By the time I got to my desk, I felt less than enthusiastic about cleaning up the paperwork. A good time to check the phone messages. I pressed keypads for passcodes and retrieved only one somewhat terse message from a very officious, official-sounding officer of the FBI, requesting that I return his call, etc., etc. I wrote down the information, followed instructions, and found myself connected.

"Agent Parks."

I resisted saying and Rec, in case he didn't have a funny bone. "Detective Max Luton, returning your call."

A short pause, some clicking of keys. "Why are you investigating Thomas Glover?"

"Fine, thanks; how are you?"

This pause had sharp edges. "Do you like playing games, Detective?"

"Depends on the game. This isn't one. I dislike being disrespected."

"And I don't like people stepping onto my turf without being invited."

"What's your turf?"

"I'm watching listed groups for suspicious activities."

"Glover was part of such a group?"

"Yes, and he could be dangerous."

"Not anymore; he's dead."

That seemed to have struck home. The voice, when it returned, was strangely concerned. "Who killed him?"

"He did. It was suicide." After a moment of quiet, I asked, "You didn't know?"

"I was only told that someone was looking into his finances, particularly in connection with a shell company called HLR Limited. We've had it under watch for some time now."

"You don't know what it's for?"

"It doesn't seem to be for anything at all. There are no business transactions that we could trace, no real trail to follow. There was no cause for a warrant so, contrary to popular belief, there was only so far we could go. I assume that his death allowed you some sort of look into his records."

I outlined for him how I persuaded the bank officer to let me see check images, then the conversation that I'd had with the tigress that morning. "We had thought it had been blackmail, as a motive for Glover's suicide."

"We thought it was to hide money for subversive activities."

"Agent Parks," I said softly, offering the diplomatic bone of using his name, "what sort of subversion are we talking about here?"

He sighed softly, and I had the feeling that he was mentally questioning his choice of career. It was something that I could relate to. "He was once part of a group called Timewind. It appears on our records under the category of potentially seditious and/or socialist organizations which may or may not pose a threat to our way of life." Parks paused to let me know that he had finished quoting the party line. "His participation appears to have been minimal for a number of years, but there is a watch on his financials all the same."

"How long has he been associated with this group?"

"The notes say, over 25 years." Behind his voice, I heard keyboard clicks. "First listed when he applied to law school. Standard background check. The school apparently didn't care about his affiliation, but it got him flagged as part of our Timewind file. The public defender's office in Syracuse probably got more details, but they took him on anyway."

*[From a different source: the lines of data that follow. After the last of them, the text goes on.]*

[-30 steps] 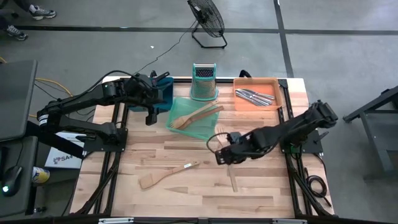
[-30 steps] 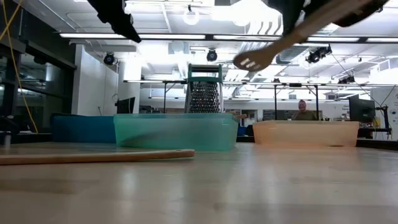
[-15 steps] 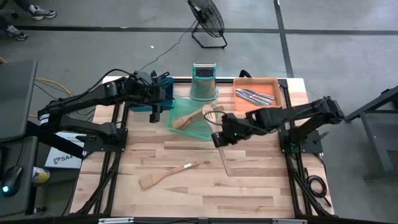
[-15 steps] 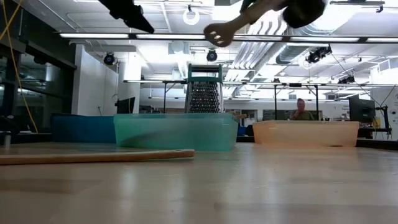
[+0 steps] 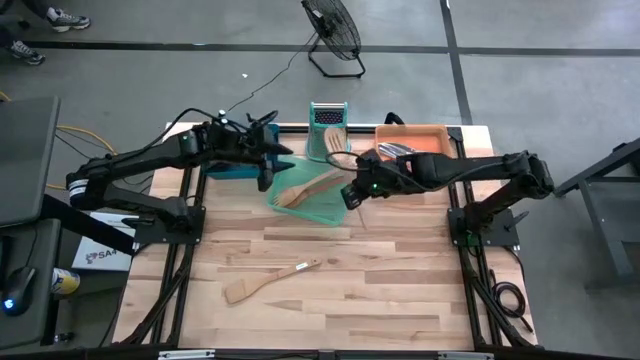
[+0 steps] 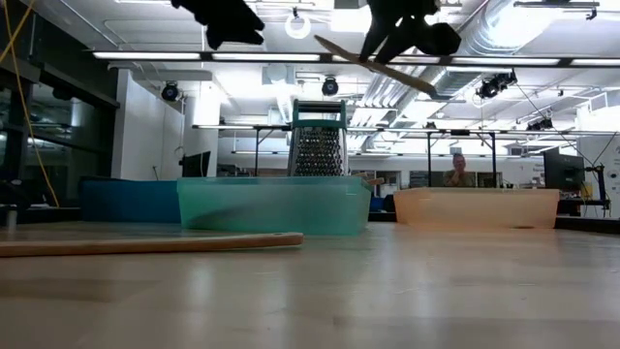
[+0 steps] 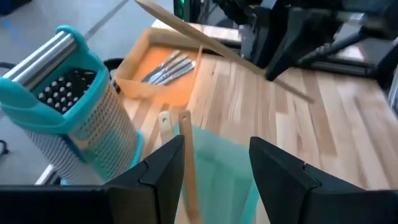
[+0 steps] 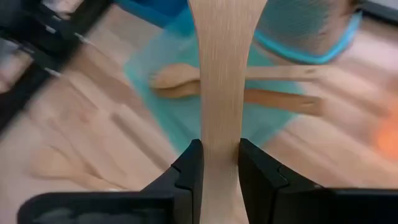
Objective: Pick & Place Kitchen Items
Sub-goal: Put the wooden spoon into the green bin
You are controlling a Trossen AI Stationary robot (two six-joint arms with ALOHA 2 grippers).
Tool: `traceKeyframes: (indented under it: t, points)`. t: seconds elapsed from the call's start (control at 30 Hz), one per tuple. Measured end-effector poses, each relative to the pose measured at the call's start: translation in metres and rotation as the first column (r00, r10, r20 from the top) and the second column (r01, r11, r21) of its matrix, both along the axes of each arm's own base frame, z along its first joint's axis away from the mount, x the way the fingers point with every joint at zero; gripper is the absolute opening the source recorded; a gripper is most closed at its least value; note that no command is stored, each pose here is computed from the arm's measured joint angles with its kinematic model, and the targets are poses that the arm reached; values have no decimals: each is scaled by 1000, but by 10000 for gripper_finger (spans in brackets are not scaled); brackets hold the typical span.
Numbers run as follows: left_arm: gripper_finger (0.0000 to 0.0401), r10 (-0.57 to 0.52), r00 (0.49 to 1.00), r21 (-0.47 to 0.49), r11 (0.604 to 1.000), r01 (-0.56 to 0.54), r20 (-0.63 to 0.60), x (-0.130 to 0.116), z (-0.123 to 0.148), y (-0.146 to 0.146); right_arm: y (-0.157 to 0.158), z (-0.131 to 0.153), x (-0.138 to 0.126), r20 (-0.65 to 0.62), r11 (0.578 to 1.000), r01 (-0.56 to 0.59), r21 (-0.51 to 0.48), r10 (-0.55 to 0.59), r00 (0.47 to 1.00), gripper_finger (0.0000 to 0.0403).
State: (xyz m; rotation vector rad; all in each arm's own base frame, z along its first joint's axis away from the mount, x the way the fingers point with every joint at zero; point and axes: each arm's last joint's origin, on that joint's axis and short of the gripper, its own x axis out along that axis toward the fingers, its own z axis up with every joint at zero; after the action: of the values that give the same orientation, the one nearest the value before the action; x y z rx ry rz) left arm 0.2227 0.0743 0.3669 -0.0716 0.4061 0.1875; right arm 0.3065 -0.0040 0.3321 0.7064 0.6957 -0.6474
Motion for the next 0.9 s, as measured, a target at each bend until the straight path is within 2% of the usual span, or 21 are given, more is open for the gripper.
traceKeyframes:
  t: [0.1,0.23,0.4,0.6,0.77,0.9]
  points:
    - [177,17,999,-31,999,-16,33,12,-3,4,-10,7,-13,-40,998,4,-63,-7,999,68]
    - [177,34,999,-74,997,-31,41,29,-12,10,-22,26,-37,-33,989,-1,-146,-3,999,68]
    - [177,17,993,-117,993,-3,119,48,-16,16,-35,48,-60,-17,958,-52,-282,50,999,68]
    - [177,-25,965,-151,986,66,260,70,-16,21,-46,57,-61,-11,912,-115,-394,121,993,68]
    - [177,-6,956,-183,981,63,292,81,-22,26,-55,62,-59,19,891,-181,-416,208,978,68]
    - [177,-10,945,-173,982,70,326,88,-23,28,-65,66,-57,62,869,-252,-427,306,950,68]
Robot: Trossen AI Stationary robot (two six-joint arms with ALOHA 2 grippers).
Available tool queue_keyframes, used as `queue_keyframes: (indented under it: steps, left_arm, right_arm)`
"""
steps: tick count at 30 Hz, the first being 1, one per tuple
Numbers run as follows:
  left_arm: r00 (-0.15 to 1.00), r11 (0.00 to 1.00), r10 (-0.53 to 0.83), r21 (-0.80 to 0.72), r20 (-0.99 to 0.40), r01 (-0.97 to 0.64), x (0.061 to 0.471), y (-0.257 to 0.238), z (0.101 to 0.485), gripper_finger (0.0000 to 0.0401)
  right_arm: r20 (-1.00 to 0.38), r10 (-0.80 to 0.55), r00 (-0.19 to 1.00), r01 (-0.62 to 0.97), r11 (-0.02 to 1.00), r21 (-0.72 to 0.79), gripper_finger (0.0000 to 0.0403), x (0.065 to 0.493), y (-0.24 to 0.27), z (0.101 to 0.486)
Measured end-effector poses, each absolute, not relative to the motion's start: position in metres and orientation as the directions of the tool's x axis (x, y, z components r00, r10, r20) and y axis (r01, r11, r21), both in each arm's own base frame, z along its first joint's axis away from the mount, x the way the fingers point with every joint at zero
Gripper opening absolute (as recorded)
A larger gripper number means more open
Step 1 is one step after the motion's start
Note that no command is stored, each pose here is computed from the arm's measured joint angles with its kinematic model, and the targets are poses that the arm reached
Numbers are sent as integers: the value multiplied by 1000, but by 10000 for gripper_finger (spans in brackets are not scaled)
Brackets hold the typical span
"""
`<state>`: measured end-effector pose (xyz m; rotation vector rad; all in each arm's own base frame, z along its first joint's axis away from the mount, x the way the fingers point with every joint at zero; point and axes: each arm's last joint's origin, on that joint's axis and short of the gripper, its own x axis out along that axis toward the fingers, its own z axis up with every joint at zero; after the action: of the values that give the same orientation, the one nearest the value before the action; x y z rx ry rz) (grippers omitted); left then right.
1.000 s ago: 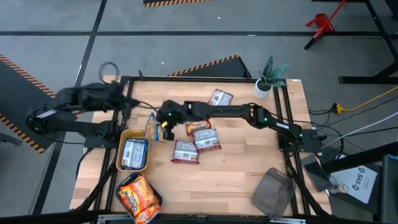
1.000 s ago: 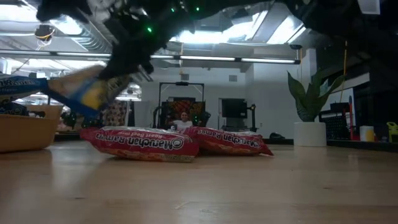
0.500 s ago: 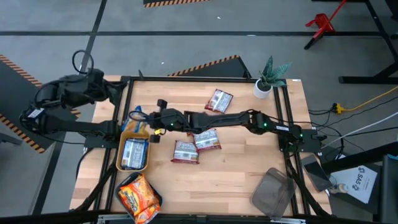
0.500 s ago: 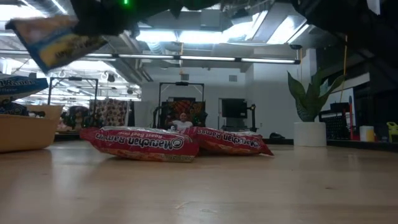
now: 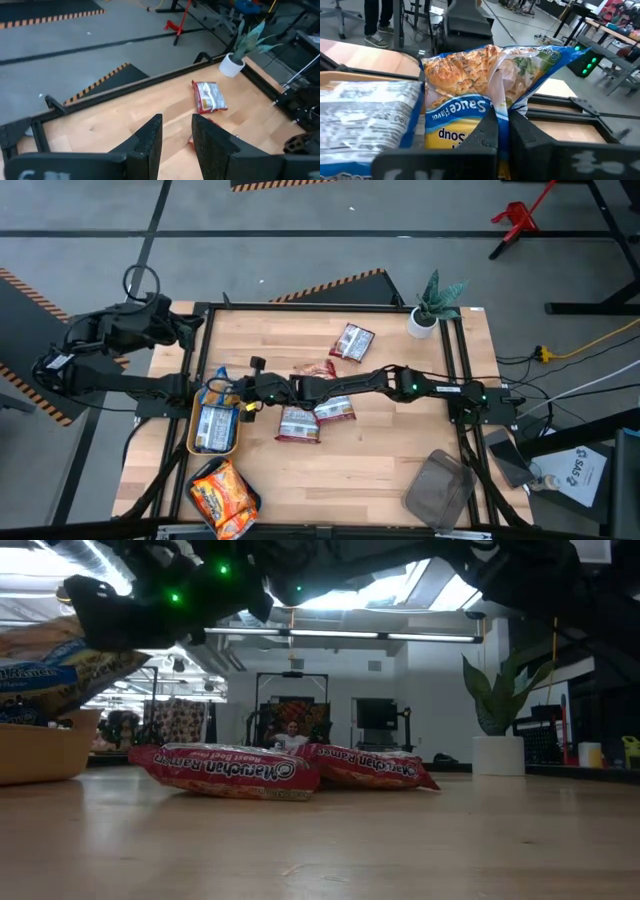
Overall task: Sort Maruchan noodles
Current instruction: Put the blue noodle pack into the yellow bin, then put the red noodle pack into the black bin
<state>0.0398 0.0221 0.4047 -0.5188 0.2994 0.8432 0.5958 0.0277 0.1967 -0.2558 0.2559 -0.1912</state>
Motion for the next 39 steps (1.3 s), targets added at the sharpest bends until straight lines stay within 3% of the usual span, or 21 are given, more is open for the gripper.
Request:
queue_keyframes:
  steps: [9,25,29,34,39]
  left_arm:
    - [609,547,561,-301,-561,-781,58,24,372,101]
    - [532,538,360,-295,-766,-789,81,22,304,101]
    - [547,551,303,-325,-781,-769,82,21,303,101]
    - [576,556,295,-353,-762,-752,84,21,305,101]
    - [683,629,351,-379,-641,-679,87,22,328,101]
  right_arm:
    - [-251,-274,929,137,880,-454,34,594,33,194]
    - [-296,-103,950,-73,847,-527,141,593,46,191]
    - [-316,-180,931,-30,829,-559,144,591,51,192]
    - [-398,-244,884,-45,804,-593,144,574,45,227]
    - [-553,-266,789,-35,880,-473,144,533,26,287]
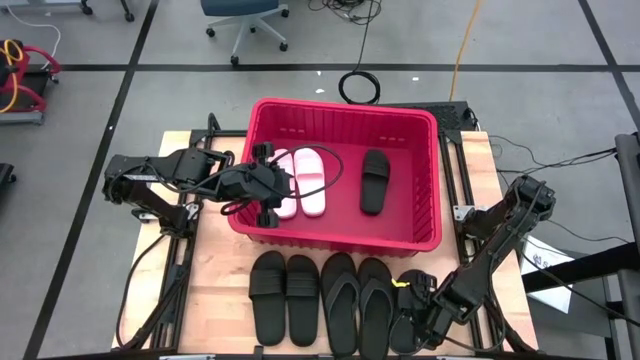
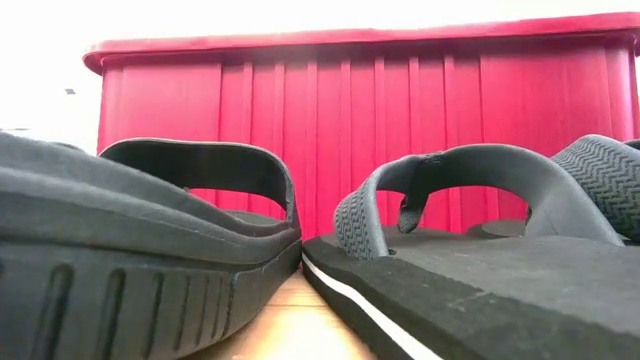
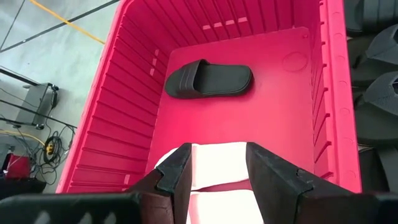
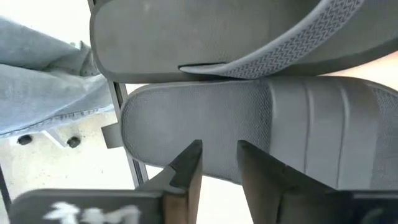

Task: Pick and place slides into bin
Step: Put the right black slide into the bin

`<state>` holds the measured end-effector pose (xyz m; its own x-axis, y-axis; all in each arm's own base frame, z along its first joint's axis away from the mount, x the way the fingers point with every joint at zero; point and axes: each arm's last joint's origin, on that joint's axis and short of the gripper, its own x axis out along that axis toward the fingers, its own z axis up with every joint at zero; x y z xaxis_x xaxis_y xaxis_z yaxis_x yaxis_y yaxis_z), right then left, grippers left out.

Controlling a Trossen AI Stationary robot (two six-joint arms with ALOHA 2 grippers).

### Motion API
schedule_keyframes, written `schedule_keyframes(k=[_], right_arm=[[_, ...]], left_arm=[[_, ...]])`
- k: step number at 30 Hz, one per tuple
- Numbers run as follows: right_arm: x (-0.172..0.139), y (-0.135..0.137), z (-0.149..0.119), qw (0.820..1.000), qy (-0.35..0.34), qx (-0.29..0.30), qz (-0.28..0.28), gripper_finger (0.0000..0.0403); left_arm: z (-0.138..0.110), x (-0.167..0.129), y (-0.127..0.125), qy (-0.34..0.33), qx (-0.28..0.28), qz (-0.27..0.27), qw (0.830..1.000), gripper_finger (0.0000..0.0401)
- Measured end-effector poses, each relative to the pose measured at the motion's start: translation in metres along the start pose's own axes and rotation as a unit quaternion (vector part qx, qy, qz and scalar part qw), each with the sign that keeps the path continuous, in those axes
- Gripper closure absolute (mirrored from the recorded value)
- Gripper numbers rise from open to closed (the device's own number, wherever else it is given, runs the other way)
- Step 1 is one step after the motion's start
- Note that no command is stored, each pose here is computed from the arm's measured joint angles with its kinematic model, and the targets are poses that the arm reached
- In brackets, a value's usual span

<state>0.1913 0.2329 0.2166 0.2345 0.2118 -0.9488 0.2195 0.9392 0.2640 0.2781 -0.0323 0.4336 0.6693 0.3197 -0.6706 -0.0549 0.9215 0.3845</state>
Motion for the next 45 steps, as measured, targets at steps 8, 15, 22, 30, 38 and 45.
schedule_keyframes(k=[8,15,22,30,38,45], right_arm=[[0.000,0.003,-0.001,0.999,0.032,0.003,0.027,0.0250],[-0.001,0.011,0.004,0.998,0.003,0.025,0.065,0.0248],[-0.009,0.014,0.005,0.994,0.010,0.020,0.105,0.0269],[-0.048,0.011,-0.007,0.986,0.014,0.046,0.159,0.0296],[-0.055,0.005,-0.010,0.986,0.019,0.073,0.148,0.0314],[-0.041,0.010,-0.009,0.989,0.021,0.050,0.135,0.0314]], left_arm=[[0.000,0.000,0.000,0.000,0.000,0.000,1.000,0.0254],[0.000,0.000,0.000,0.000,0.000,0.000,1.000,0.0254],[0.000,0.000,0.000,0.000,0.005,0.000,1.000,0.0254],[0.000,0.000,0.000,0.000,0.008,0.000,1.000,0.0254],[0.000,0.000,0.000,-0.001,0.008,-0.008,1.000,0.0254],[0.000,0.000,-0.001,-0.001,0.008,-0.010,1.000,0.0254]])
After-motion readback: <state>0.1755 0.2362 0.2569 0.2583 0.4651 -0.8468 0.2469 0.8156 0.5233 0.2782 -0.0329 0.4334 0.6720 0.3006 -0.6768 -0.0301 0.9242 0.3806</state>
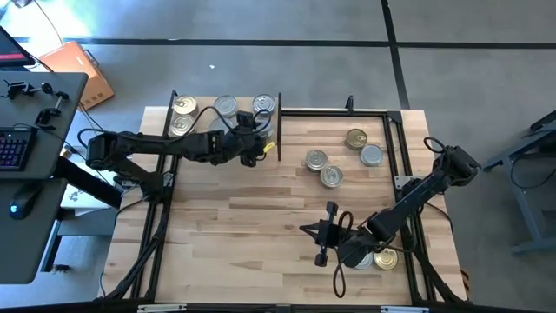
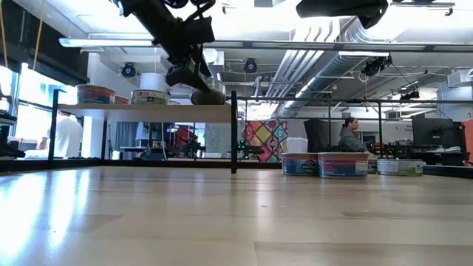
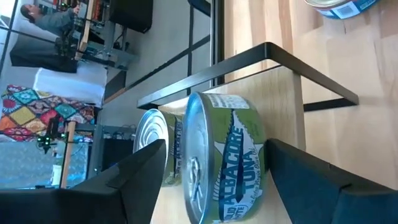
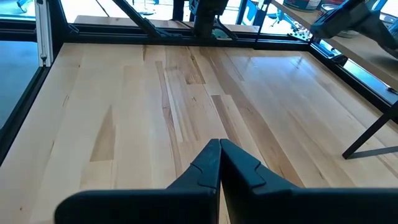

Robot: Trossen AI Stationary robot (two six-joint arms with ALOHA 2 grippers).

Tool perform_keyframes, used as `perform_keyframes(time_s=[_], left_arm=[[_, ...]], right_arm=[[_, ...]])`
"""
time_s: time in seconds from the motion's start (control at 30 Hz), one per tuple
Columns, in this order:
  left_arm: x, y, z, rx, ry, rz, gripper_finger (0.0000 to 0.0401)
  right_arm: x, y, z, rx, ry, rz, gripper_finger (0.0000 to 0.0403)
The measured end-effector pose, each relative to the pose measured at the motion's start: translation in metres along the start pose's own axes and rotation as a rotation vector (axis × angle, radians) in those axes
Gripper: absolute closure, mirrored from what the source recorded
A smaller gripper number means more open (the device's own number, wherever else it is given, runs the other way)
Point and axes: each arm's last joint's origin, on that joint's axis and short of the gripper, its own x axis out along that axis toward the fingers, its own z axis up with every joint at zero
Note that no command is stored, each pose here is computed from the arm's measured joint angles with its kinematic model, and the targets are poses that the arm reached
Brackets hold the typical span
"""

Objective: Stack canned seafood by type on shelf
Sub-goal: Put the green blue tuna can on the shelf aligned with the other green blue tuna can, then adjust the green blue tuna cans on the shelf

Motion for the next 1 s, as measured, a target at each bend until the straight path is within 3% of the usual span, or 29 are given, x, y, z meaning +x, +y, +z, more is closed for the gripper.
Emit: perform_keyframes(time_s=[0.5, 0.8, 0.9, 1.0], left_arm=[[0.008, 0.007, -0.009, -0.051, 0.018, -0.02, 0.013], [-0.009, 0.003, 0.001, -0.092, -0.033, -0.016, 0.013], [-0.017, 0.006, 0.003, -0.155, -0.072, -0.029, 0.0131], [-0.019, 0.022, 0.002, -0.29, -0.118, -0.073, 0.0141]], right_arm=[[0.0, 0.0, 0.0, 0.0, 0.0, 0.0, 0.0402], [0.0, 0.0, 0.0, -0.003, 0.003, -0.001, 0.0402], [0.0, 0.0, -0.001, -0.004, 0.005, -0.001, 0.0402], [0.0, 0.0, -0.001, -0.005, 0.005, -0.001, 0.0402]])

"He did well enough there to go into private practice."

"Real estate, yeah." A short, faintly surprised pause; something must have appeared on his screen. "How the hell did LK&M take him in?"

"You didn't know about that?"

"Not me, personally. I got tapped when you pinged Glover's accounts."

"Next fur in the barrel, huh?"

A snort told me that he still some sense of humor left. "I can neither confirm nor deny the existence of the barrel." A short pause before he added, "Would you send me your report, Detective Luton? It seems that our information supply line is not as efficient as we like to think it is."

"Be careful that your bosses don't hear that."

"We have a reputation to uphold; if we don't know everything, we can't keep the country safe."

"Electronic or traditional?"

"Electronic is the new traditional," he quipped, then gave me his contact info at the Bureau. "Thank you for your cooperation, Detective."

"We're all on the same side."

"Make sure your own bosses don't hear you."

We rang off. My evening's reading just got more interesting.